LA Cámara de Audiencias Reales se hallaba en uno de los corredores más anchos y magníficos del Kremlin, que tenía formidables columnas de piedra a cada pocos metros. La bóveda se hacía cada vez más alta hasta que, por contraste, uno parecía ir disminuyendo en tamaño a medida que se acercaba a la inminente presencia del zar.

Esta sensación la acentuaban los oficiales de la escolta del zar que se hallaban a intervalos por el corredor, las guerreras de terciopelo color fresa orilladas con cebellina negra, y brillantes los gorros con perlas y piedras preciosas. Cada pareja de oficiales era más alta que la anterior, aumentando así la impresión de creciente altura, hasta llegar a los que guardaban con cruzadas alabardas de oro y plata la entrada a la Cámara de Audiencias en sí, que eran gigantes de dos metros diez cada uno.

Al aproximarse Menshikof y Katrina, cada uno de ellos se cuadró, con tintineo de armas y armaduras, alzando la alabarda para que pasaran por debajo al Salón del trono. Y, aunque el corredor había estado iluminado en cada columna por racimos de candelabros encendidos incluso en pleno día, le pareció a Katrina al entrar en la vasta Cámara de Audiencias como si pasara de un oscuro bosque a un claro brillantemente iluminado por él sol, cuyo techo fuese el propio firmamento. Doscientas arañas de cristal colgaban del techo y de las paredes.

En los alzados y tapizados asientos de ambos lados de la gran cámara se hallaban sentados —en completo y paralizador silencio— por lo menos doscientos nobles boyardos vestidos de oro, plata y brillante terciopelo en el que titilaban millares de joyas. Los asientos se encontraban sobre largas plataformas, a cuatro escalones de altura, de suerte que los rostros silenciosos contemplaban desde arriba a todos los que entraban formando una aterradora avenida de ojos.

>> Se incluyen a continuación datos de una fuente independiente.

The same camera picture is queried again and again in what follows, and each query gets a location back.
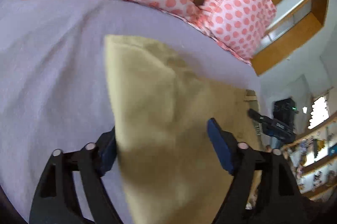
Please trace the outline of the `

El príncipe Menshikof, acostumbrado a todo aquello, pasó tranquilamente, con la cabeza erguida; pero Katrina se sintió sobrecogida. Tuvo que luchar consigo misma para no dar un traspié. Y, al ver el trono en el fondo de la enorme estancia, sintió constricción en la garganta, porque él trono parecía construido de oro puro, asentado tan macizo sobre siete escalones ascendientes, como una pirámide, que dominaba por completo hasta la inmensidad de la cámara de audiencias.

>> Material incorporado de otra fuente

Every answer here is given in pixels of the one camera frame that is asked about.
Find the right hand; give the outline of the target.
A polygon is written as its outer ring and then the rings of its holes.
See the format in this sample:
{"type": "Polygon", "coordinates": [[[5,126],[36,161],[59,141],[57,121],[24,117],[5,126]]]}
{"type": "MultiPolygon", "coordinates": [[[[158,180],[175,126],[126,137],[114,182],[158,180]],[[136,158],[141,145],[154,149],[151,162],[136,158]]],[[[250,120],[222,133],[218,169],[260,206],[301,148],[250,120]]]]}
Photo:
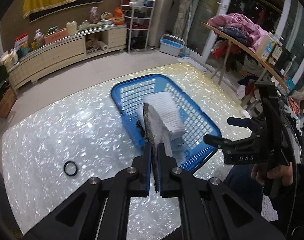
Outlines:
{"type": "Polygon", "coordinates": [[[251,178],[255,179],[259,184],[264,185],[267,179],[281,178],[284,186],[289,186],[293,183],[293,167],[292,163],[288,166],[281,165],[267,170],[265,164],[255,164],[251,171],[251,178]]]}

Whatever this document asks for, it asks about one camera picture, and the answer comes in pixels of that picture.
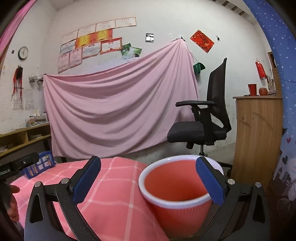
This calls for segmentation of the left hand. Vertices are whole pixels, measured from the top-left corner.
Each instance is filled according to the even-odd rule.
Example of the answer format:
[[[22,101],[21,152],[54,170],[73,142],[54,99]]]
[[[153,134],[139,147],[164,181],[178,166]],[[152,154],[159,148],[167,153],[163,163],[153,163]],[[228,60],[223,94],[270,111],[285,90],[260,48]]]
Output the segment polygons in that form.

Al pie mismo del trono se hallaban cuatro de los nobles más altos del Imperio, vestidos por completo de armiño blanco, con grandes cadenas de oro colgadas del cuello. Hasta las botas, que les llegaban a las rodillas, eran de armiño, y estaban los gorros cuajados de perlas. Cada una de estas aterradoras figuras esculturales llevaba un hacha de combate de plata al hombro, y de vez en cuando volvía y alzaba lentamente la cabeza para mirar al zar sentado en su trono, como si invitase a todos los presentes a maravillarse de su majestad y esplendor.

El propio zar resultaba tan imponente y extraño, que Katrina sintió que se le llenaban los ojos de lágrimas de consternación. No parecía ser ningún hombre que hubiese conocido ella jamás. Era un extraño que se hallaba sentado, enorme y gigantesco, sobre su brillante trono piramidal, y su corona de oro, de forma de pirámide también, centelleante de joyas y rematada por alta cruz de oro, cambiaba la forma de su rostro hasta el punto de hacérselo a ella casi desconocido.

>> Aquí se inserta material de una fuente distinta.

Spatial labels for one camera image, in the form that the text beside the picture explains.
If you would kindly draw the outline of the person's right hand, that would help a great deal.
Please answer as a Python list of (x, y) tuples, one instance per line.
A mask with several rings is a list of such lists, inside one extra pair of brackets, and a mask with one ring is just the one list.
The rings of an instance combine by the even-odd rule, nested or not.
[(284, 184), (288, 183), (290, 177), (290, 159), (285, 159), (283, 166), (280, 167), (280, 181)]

Tenía el cetro real en la mano y estaba inclinado levemente hacia delante para escuchar la voz del embajador extranjero que, con una rodilla hincada en un cojín morado cerca de los escalones del trono, estaba haciendo un discurso en idioma extranjero, disipada su voz en meras hebras de sonido por la inmensidad de la cámara.

—¡Katia!

El zar la había visto. Y, sin preocupase ya más del embajador que le estaba dirigiendo la palabra, se puso en pie.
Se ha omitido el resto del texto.